Below are some entries; state how many of their lines contain the word "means", with nothing else in the reply.

========

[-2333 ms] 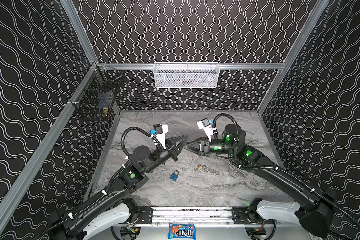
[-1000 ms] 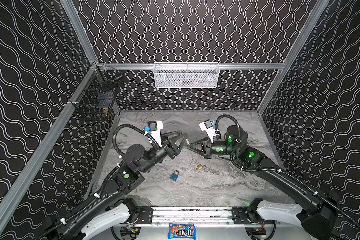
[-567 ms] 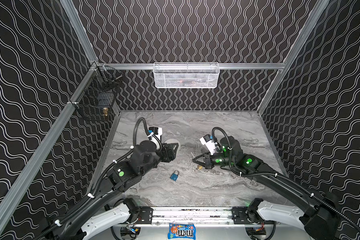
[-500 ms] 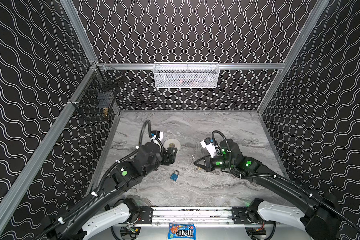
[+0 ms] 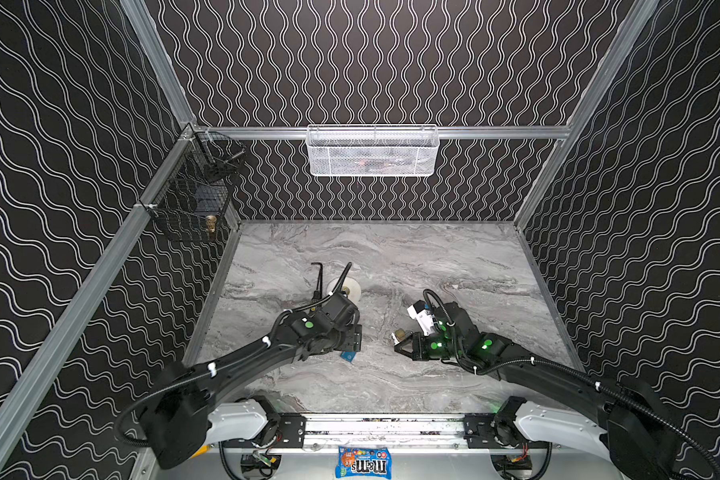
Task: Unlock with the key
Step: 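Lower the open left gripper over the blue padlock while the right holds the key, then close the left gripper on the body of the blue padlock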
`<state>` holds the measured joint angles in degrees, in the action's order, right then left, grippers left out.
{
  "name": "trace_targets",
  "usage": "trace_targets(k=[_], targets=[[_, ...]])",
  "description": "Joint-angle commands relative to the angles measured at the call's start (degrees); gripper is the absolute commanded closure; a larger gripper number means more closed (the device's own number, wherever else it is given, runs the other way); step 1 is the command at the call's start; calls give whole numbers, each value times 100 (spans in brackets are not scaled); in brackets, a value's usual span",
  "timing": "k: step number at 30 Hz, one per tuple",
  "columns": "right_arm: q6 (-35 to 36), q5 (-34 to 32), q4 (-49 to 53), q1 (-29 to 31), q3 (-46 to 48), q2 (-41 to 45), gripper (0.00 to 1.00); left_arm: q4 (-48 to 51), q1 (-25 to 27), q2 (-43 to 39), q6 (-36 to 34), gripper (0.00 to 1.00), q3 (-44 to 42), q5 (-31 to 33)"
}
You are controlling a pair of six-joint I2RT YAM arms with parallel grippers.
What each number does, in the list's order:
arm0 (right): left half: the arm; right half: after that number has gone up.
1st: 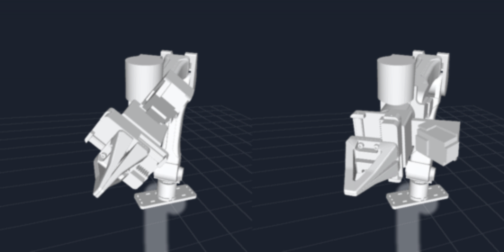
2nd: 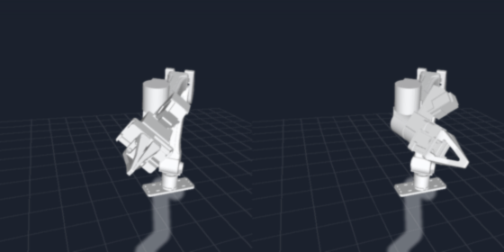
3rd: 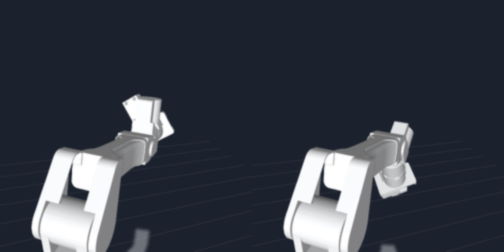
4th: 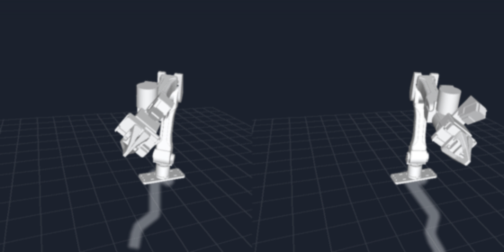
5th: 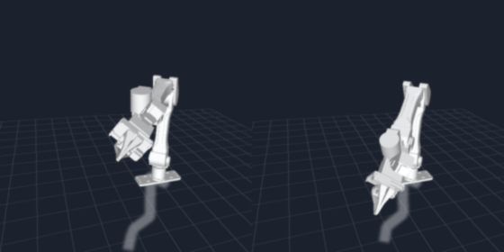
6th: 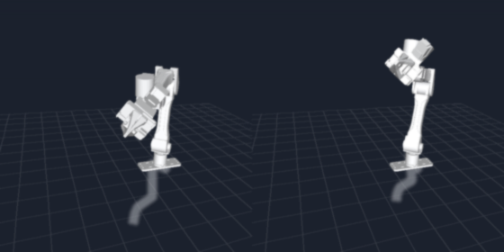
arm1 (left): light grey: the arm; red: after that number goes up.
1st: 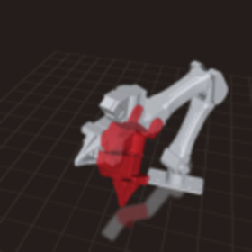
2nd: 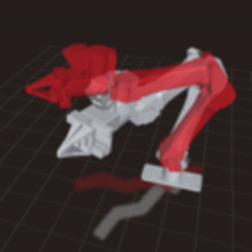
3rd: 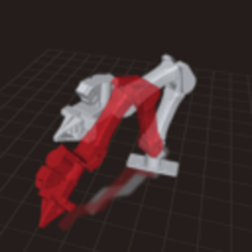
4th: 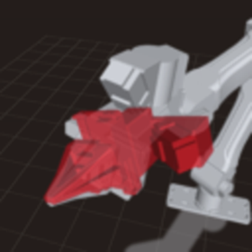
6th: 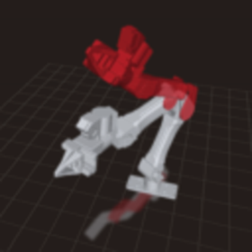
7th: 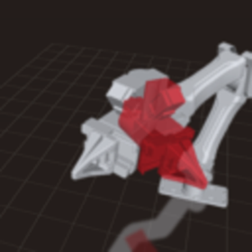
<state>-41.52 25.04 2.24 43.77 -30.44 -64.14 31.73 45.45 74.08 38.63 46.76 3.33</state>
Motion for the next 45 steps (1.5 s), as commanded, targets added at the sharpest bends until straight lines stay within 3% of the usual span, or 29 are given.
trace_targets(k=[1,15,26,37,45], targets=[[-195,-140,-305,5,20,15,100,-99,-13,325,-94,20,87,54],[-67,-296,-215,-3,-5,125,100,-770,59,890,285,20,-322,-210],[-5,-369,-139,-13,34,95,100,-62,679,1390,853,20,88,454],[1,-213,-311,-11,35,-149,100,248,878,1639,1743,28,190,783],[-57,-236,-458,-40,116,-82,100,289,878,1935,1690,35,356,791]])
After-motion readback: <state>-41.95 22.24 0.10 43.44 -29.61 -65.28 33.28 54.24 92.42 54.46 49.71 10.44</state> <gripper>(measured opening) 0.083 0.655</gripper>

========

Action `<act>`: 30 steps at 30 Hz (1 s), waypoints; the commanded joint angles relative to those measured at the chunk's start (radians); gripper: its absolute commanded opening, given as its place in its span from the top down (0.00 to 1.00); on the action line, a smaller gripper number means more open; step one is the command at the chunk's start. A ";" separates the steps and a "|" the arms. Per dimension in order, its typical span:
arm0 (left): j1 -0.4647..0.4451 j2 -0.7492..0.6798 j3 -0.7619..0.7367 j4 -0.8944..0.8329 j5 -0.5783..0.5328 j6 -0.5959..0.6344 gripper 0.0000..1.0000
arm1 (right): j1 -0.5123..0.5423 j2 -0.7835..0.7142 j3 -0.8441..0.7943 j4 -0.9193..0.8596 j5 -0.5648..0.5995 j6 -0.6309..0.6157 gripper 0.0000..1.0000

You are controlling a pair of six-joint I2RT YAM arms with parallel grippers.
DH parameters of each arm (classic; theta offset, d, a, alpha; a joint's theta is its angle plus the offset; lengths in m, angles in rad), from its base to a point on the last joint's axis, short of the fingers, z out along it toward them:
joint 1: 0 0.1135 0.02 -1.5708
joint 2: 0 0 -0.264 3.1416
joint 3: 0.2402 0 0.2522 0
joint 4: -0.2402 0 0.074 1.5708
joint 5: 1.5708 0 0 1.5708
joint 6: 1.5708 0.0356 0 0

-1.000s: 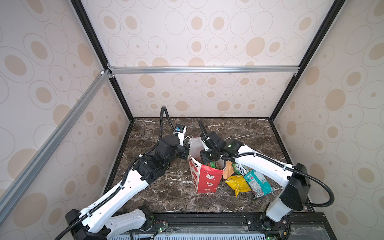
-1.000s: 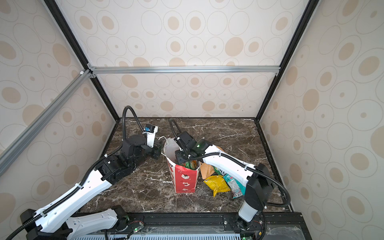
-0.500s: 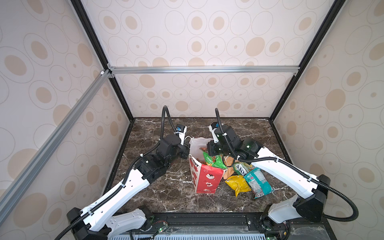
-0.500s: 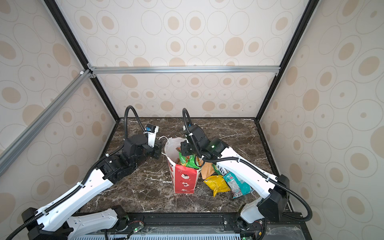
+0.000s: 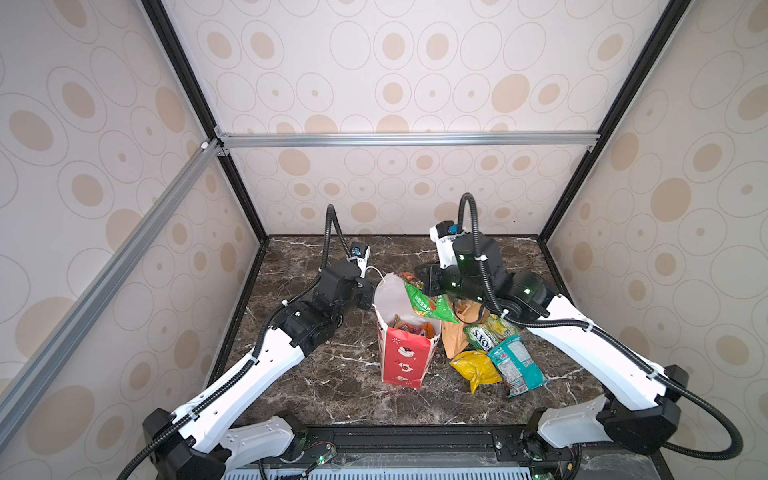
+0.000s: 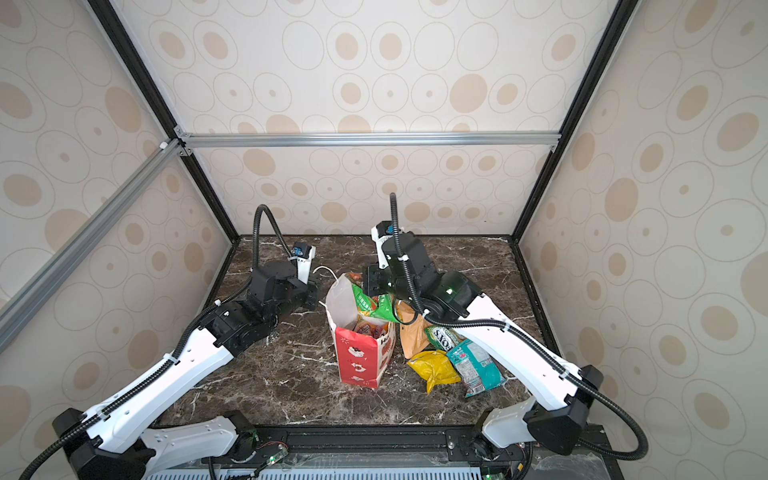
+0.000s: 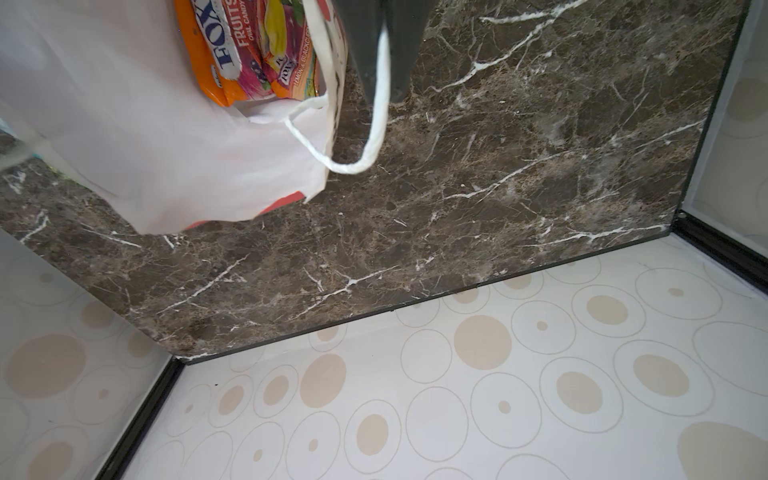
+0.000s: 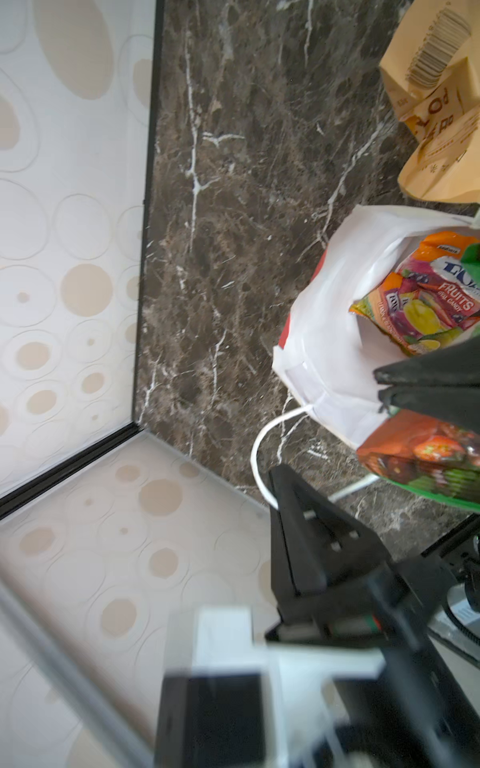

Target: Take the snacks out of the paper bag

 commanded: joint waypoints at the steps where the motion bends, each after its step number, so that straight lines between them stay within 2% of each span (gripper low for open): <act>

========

- [Finished task]:
2